Would you reproduce, without any alteration, the lines from the opening line of the entries through the line that has "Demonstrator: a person" in it?

· · · · · · ·

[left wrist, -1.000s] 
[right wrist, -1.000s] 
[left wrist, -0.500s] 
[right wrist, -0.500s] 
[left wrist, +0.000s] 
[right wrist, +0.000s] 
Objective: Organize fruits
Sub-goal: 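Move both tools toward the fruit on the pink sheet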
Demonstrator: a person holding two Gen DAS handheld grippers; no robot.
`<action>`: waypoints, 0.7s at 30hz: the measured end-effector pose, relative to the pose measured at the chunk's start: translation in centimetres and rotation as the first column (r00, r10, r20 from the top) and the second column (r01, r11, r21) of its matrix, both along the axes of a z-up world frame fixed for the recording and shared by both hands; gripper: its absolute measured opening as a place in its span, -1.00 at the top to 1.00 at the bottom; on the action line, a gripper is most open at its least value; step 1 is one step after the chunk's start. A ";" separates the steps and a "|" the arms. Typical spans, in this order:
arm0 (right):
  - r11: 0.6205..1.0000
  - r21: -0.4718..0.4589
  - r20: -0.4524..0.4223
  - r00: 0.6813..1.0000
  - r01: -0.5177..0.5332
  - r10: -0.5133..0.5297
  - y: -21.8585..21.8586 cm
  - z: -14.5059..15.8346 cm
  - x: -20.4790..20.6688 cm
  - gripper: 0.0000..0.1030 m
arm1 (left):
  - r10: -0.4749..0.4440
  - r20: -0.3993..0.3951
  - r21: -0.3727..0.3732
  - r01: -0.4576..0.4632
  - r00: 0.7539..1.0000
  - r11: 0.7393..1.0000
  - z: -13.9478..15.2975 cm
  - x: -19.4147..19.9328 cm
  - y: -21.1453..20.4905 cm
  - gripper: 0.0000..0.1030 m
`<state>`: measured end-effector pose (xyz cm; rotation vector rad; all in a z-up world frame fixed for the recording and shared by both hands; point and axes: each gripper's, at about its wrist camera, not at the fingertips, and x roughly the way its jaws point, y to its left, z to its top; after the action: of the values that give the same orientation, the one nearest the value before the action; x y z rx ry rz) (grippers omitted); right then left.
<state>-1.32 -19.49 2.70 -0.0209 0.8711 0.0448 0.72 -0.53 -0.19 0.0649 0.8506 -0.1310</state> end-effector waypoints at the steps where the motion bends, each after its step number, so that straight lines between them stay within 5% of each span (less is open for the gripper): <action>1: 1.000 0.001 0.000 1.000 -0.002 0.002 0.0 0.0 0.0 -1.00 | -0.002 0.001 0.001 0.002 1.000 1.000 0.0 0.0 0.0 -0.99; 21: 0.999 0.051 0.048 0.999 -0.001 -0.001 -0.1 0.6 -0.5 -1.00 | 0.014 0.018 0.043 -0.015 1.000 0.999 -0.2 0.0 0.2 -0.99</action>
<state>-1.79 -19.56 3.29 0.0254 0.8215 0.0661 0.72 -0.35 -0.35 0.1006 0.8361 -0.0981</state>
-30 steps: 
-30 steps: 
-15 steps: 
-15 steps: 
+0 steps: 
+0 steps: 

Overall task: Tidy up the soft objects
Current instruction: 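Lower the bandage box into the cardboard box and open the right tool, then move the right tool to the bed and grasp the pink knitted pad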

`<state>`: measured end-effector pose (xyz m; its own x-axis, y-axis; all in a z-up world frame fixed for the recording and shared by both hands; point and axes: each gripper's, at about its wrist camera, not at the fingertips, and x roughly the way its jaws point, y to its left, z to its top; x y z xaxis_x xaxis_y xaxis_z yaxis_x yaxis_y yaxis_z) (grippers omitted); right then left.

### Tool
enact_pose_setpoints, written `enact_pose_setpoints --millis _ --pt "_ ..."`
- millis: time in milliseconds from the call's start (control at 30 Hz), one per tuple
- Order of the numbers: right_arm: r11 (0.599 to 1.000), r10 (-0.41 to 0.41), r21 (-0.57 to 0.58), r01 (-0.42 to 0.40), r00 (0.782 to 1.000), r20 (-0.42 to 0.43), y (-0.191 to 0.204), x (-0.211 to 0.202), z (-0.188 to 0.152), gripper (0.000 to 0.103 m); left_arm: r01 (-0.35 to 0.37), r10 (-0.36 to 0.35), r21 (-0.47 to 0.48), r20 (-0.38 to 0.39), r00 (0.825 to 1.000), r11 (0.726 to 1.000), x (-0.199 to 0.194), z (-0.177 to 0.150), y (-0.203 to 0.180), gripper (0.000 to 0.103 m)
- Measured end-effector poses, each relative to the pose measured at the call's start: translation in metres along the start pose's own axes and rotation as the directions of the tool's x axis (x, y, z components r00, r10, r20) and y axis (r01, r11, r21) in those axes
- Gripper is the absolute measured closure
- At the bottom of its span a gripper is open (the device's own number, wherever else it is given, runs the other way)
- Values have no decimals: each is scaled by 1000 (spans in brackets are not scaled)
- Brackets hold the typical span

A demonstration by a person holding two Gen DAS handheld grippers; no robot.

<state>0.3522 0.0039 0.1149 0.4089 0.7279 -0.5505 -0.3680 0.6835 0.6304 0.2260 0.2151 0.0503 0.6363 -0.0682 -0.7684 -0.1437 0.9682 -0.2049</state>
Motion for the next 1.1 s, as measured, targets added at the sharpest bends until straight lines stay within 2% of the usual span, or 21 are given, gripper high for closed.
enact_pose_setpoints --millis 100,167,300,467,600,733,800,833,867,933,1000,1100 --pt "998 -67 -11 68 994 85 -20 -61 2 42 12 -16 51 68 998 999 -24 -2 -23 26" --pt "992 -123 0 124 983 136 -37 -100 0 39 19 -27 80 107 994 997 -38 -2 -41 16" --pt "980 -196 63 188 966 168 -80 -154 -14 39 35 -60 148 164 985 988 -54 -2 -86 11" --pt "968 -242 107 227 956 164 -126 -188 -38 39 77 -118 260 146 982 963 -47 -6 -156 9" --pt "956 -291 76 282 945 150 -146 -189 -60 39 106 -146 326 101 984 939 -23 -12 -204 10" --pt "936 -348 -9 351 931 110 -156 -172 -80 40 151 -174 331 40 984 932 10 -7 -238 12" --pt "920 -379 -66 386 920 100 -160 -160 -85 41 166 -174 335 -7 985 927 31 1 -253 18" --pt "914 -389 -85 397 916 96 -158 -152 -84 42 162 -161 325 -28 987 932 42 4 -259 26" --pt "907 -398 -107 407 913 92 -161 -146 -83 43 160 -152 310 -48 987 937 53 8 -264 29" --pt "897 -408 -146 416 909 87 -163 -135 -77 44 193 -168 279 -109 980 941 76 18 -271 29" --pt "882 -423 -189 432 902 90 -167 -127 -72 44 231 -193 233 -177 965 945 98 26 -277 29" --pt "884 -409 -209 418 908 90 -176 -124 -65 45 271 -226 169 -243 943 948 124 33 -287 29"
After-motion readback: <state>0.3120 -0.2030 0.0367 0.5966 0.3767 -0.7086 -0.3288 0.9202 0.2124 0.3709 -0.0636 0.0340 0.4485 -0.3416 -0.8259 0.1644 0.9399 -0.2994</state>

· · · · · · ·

*Task solution:*
[left wrist, -1.000s] 
[right wrist, -1.000s] 
[left wrist, -0.500s] 
[right wrist, -0.500s] 
[left wrist, +0.000s] 
[right wrist, +0.000s] 
Objective: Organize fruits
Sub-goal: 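Move both tools toward the fruit on the pink sheet
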Demonstrator: a person holding two Gen DAS handheld grippers; no robot.

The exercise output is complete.